Aim of the exercise
Copy out the data that comes next, character for character, and leave the images aside.

Dataset section
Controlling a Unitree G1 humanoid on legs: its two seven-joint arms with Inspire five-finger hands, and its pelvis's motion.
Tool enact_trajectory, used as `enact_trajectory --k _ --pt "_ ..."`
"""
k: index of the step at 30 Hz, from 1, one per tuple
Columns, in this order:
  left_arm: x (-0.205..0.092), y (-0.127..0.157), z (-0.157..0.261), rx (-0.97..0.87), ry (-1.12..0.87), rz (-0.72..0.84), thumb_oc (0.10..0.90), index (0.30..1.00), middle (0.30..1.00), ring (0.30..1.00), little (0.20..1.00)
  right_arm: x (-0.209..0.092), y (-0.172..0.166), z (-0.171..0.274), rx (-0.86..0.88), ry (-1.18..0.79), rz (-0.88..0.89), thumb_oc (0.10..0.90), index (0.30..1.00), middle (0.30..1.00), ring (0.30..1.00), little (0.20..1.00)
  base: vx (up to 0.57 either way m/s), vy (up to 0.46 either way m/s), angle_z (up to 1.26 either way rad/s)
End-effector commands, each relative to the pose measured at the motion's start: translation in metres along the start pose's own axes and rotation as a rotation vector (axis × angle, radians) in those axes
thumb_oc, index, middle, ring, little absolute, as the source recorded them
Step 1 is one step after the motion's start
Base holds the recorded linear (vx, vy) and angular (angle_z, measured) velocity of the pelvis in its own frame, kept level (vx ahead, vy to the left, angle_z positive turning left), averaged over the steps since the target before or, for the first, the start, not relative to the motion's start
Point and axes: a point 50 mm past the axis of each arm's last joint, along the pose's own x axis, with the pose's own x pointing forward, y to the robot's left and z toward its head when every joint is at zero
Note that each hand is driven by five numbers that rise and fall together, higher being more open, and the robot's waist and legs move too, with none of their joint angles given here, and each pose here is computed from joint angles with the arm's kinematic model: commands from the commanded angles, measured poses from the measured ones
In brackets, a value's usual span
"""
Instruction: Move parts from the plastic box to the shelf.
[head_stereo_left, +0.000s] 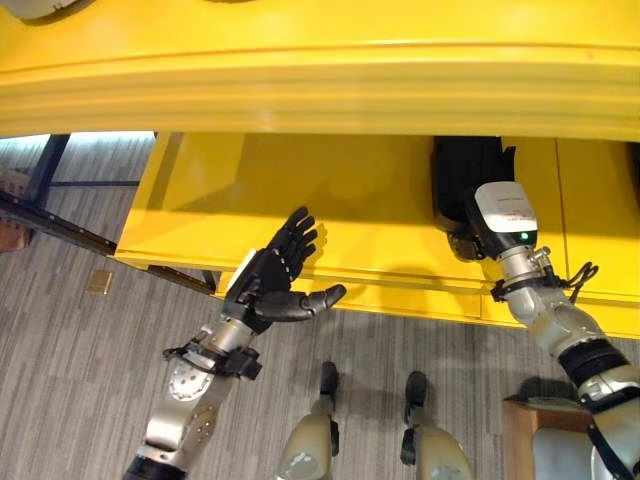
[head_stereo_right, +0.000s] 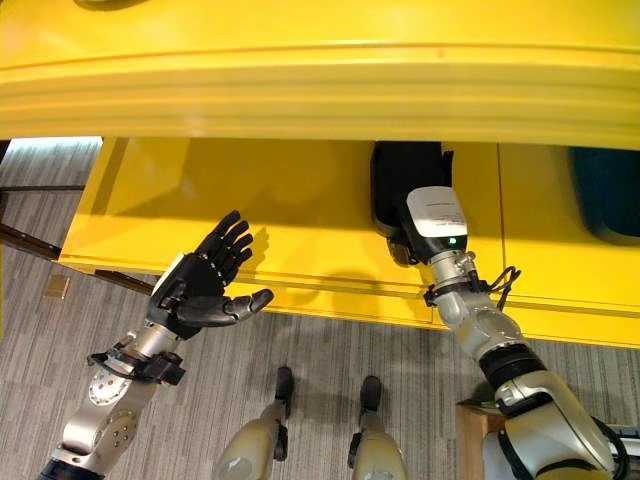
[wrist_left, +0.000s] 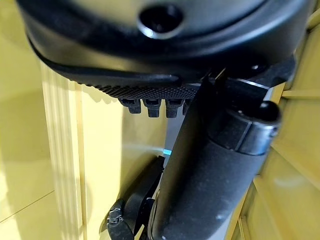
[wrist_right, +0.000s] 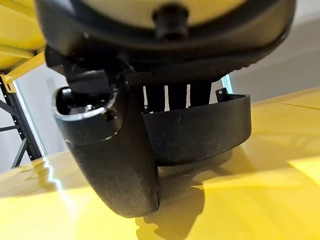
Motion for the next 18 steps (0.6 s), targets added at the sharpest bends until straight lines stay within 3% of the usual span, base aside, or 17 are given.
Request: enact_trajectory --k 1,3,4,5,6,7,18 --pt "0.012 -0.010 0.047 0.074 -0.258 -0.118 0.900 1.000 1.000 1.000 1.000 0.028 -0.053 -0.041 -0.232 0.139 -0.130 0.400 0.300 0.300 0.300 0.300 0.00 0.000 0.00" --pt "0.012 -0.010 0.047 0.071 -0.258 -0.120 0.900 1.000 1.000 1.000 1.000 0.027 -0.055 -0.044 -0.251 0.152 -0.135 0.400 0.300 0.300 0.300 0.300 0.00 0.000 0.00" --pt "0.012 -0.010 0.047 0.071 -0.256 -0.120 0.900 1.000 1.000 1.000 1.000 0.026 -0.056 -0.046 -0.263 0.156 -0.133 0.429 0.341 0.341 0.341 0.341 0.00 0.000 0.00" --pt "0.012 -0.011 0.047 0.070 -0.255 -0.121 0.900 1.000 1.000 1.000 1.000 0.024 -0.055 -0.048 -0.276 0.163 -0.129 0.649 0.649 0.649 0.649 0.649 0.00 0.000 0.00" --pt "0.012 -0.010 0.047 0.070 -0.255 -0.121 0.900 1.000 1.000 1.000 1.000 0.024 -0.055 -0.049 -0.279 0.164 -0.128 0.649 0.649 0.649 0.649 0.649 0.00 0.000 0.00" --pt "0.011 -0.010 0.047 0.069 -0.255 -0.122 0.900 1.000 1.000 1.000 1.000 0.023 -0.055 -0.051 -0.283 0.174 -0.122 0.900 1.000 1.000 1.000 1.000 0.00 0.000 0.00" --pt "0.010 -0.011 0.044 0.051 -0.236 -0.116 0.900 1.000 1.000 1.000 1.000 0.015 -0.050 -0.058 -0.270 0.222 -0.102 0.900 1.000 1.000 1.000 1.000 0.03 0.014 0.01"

Final answer
Controlling a Unitree G1 humanoid on legs: its two seven-joint arms with Inspire five-finger hands, and its pelvis's motion.
Tool enact_trajectory, used as `enact_trajectory --k _ --pt "_ ..."`
"""
k: index of the step at 30 Hz, from 1, one per tuple
Columns, in this order:
  left_arm: x (-0.205..0.092), y (-0.127..0.157), z (-0.157..0.261), rx (-0.97..0.87), ry (-1.12..0.87), rz (-0.72..0.84), thumb_oc (0.10..0.90), index (0.30..1.00), middle (0.30..1.00), ring (0.30..1.00), little (0.20..1.00)
  right_arm: x (-0.209..0.092), y (-0.172..0.166), z (-0.171..0.274), rx (-0.86..0.88), ry (-1.18..0.79), rz (-0.88..0.89), thumb_oc (0.10..0.90), index (0.30..1.00), middle (0.30..1.00), ring (0.30..1.00), little (0.20..1.00)
  base: vx (up to 0.57 either way m/s), vy (up to 0.46 either way m/s), angle_z (up to 1.26 either way rad/s)
End-effector commands, each relative to the pose measured at the motion's start: translation in metres along the start pose's own axes and rotation as a rotation vector (axis × angle, radians) in those axes
thumb_oc, index, middle, ring, little absolute, as the source recorded them
Step 1 is one step after the motion's start
Base holds the recorded linear (vx, vy) and angular (angle_z, measured) velocity of the pelvis in its own frame, kept level (vx ahead, vy to the left, angle_z positive turning left), averaged over the steps since the target before or, for the first, the start, not relative to the motion's start
Point and axes: a point 50 mm past the axis of each arm's last joint, along the pose's own x axis, with the pose's own x pointing forward, y to the robot's left and z toward its head when every joint is at zero
Note that each hand is driven by five numbers that rise and fall together, higher being more open, and the robot's waist and legs move too, with none of their joint angles given here, and each pose here is computed from joint angles with the arm's kinematic model: commands from the commanded angles, measured poses from the measured ones
In brackets, a value's usual span
"""
Instruction: Move parts from the plastic box to the shelf.
[head_stereo_left, +0.000s] 
[head_stereo_right, +0.000s] 
[wrist_left, +0.000s] 
[wrist_right, +0.000s] 
Motion for the next 18 steps (0.6 s), targets added at the sharpest bends until straight lines stay within 3% of the usual span, base aside, or 17 are given.
Request: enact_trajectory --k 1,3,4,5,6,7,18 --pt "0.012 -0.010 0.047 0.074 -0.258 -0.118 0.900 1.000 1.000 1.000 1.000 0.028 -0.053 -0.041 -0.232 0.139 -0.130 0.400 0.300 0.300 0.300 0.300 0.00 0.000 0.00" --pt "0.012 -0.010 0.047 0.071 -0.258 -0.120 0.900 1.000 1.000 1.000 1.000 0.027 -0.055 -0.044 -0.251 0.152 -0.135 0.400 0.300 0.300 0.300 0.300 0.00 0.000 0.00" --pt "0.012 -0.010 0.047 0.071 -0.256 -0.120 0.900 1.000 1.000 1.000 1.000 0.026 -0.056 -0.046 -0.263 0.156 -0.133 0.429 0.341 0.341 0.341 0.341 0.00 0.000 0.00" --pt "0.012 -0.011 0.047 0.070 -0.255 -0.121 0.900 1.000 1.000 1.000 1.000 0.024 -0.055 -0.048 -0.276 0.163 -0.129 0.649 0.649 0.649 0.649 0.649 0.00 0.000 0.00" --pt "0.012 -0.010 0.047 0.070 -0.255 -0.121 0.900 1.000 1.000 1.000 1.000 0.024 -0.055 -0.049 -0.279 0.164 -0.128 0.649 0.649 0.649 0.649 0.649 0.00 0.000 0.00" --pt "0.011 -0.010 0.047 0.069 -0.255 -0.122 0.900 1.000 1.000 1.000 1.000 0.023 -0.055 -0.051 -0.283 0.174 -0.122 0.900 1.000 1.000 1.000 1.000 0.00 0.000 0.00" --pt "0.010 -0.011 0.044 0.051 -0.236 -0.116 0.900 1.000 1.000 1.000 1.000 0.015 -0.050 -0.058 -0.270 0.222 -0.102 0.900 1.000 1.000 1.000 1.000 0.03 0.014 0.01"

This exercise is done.